* [TASK TO COMPLETE] Could you copy each line of the listing that holds "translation"?

** Opening DATA SHOWN block **

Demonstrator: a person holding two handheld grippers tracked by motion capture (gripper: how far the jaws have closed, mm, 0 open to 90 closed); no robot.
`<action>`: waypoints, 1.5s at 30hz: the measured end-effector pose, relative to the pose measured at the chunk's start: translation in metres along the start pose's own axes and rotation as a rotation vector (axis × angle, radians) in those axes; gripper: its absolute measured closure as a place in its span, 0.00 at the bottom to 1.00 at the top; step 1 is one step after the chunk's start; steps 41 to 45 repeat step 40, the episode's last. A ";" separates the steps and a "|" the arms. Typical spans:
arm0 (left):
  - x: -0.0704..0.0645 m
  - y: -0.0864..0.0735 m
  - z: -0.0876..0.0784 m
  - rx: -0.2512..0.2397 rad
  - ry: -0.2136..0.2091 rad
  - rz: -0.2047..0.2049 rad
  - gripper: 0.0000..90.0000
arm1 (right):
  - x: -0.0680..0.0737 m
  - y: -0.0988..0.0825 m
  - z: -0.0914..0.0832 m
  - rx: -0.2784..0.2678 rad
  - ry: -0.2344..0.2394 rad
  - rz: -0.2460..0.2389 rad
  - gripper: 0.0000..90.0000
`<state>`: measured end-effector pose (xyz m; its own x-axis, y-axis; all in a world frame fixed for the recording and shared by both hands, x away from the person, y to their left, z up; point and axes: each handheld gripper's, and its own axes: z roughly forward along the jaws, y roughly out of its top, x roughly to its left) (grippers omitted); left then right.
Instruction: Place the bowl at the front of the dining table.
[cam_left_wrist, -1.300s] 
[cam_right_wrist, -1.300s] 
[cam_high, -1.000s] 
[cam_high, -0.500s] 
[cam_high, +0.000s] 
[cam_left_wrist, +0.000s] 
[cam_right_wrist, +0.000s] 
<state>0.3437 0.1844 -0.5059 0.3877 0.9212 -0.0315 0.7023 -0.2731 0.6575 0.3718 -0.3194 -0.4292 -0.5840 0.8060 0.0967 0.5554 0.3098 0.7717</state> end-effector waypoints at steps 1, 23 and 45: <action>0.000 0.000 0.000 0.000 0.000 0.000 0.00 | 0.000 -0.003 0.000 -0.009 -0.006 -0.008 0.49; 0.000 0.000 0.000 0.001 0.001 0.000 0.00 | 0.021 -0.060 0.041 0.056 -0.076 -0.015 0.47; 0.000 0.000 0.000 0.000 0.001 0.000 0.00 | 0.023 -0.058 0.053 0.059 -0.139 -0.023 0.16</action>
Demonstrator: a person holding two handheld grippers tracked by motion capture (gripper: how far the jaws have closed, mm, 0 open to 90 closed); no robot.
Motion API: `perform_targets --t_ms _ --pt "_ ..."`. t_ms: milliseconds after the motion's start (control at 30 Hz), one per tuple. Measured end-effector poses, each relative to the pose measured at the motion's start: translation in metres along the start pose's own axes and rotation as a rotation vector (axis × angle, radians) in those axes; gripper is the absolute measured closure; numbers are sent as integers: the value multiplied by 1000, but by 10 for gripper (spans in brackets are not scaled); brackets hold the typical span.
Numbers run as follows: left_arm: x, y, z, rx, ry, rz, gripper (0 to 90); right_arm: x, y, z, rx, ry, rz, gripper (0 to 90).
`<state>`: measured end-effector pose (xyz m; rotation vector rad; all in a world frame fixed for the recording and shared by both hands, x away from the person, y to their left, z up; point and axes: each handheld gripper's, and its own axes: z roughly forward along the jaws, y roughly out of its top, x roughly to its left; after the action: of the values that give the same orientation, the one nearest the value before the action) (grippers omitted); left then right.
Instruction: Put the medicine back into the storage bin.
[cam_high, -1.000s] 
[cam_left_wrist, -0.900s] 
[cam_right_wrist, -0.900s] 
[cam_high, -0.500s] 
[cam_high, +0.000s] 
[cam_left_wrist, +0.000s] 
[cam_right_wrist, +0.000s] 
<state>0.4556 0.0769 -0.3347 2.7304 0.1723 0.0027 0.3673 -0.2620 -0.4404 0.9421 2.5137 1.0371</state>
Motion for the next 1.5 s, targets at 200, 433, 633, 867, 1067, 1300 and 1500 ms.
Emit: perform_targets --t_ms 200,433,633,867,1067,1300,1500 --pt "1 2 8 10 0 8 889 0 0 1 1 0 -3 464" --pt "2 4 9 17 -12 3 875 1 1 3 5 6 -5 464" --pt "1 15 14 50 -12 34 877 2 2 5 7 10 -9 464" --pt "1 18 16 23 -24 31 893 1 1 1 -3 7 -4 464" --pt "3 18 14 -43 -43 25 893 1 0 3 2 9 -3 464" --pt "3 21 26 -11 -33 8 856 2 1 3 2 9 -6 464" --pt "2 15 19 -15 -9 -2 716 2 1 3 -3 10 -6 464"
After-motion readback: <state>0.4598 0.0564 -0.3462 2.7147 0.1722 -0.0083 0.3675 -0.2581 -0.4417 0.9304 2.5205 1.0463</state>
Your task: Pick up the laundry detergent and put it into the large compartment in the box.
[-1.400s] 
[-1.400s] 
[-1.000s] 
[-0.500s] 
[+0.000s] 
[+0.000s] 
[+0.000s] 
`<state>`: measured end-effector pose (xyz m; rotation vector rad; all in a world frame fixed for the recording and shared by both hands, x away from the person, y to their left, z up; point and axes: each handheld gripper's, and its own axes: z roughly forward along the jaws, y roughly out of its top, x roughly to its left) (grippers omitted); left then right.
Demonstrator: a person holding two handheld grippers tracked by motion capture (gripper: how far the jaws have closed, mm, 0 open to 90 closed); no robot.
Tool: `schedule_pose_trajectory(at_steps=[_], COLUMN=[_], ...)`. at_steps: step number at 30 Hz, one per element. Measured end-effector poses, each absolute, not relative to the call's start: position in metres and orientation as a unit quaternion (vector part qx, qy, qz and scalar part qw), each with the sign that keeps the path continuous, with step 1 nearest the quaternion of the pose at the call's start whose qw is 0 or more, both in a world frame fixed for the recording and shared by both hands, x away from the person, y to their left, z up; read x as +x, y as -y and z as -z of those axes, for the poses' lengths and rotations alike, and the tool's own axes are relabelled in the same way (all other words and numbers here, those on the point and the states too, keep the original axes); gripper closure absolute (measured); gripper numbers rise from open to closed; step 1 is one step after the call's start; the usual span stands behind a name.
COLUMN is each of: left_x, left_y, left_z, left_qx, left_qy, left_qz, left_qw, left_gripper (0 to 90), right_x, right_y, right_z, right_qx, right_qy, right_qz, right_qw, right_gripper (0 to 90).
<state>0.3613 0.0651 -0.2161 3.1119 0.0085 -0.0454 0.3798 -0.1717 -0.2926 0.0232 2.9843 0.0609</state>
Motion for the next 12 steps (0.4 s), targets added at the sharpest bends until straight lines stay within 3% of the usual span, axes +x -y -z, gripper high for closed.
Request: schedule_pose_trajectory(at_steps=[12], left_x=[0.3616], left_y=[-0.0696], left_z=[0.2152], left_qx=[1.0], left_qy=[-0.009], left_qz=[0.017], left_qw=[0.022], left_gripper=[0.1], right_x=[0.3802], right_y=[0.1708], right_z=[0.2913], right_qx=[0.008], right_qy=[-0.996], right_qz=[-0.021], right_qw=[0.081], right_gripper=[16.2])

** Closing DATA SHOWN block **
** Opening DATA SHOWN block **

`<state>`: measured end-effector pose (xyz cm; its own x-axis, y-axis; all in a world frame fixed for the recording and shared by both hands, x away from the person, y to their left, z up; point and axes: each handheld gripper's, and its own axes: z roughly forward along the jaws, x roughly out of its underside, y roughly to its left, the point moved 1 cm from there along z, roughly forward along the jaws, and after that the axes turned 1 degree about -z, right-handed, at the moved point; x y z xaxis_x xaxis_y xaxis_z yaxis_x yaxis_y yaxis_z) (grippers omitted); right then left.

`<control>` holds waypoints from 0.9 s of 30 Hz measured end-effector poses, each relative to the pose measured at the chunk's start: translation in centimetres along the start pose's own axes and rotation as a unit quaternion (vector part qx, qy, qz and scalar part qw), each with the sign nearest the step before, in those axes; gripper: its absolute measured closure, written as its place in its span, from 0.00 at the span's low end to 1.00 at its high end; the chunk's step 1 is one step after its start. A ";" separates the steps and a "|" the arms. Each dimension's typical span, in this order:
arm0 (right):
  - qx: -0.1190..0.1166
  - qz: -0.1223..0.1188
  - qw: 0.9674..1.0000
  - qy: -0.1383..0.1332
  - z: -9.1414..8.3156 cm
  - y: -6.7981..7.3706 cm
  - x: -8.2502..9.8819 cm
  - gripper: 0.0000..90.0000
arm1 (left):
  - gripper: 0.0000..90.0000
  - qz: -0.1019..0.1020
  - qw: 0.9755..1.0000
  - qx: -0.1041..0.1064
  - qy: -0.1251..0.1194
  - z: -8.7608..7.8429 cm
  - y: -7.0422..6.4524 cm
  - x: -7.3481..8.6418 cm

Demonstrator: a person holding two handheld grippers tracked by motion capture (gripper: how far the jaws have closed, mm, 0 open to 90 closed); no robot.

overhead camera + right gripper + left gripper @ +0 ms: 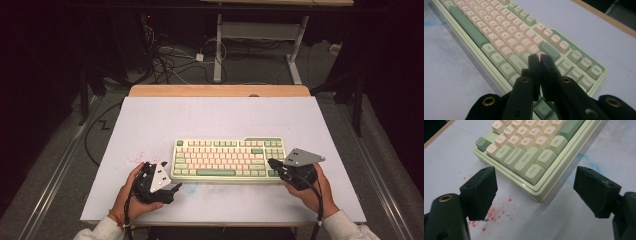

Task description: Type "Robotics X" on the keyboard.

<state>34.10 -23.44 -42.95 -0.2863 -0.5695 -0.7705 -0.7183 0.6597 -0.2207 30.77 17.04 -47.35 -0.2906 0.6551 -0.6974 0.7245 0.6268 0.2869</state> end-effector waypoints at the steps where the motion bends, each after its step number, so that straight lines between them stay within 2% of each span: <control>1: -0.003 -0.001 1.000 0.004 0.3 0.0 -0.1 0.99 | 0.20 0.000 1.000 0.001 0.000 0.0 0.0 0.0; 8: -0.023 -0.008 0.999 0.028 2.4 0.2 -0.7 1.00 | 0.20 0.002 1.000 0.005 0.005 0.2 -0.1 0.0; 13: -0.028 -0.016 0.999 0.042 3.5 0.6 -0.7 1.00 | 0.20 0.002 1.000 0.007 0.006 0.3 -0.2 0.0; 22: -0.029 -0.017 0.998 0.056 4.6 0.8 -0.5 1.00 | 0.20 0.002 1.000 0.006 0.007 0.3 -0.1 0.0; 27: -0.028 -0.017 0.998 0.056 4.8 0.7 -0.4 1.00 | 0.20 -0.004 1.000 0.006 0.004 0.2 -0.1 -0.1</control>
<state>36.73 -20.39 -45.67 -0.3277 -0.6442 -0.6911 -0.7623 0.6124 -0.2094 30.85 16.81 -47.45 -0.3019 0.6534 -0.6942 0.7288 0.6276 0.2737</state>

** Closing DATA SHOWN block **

* [YOUR SOLUTION]
`<action>`: waypoints, 1.5s at 30hz: the measured end-effector pose, relative to the pose measured at the chunk's start: translation in metres along the start pose's own axes and rotation as a rotation vector (axis × angle, radians) in those axes; gripper: its absolute measured closure as a place in its span, 0.00 at the bottom to 1.00 at the top; step 1 is one step after the chunk's start; steps 41 to 45 repeat step 40, the episode's last. A ";" separates the steps and a "|" the arms. Typical spans:
Motion API: `perform_targets --t_ms _ --pt "_ ..."`. t_ms: milliseconds after the motion's start (control at 30 Hz), one per tuple. Measured end-effector poses, each relative to the pose measured at the motion's start: translation in metres along the start pose's own axes and rotation as a rotation vector (axis × angle, radians) in those axes; gripper is the absolute measured closure; numbers are sent as integers: the value multiplied by 1000, but by 10 for gripper (spans in brackets are not scaled); brackets hold the typical span.
`<control>` holds waypoints from 0.9 s of 30 Hz measured end-effector poses, each relative to the pose measured at the chunk's start: translation in centimetres along the start pose's own axes and rotation as a unit quaternion (vector part qx, qy, qz and scalar part qw), each with the sign nearest the step before, in those axes; gripper: its absolute measured closure, written as its place in its span, from 0.00 at the span's low end to 1.00 at its high end; the chunk's step 1 is one step after its start. A ";" separates the steps and a "|" the arms. Each dimension's typical span, in this order:

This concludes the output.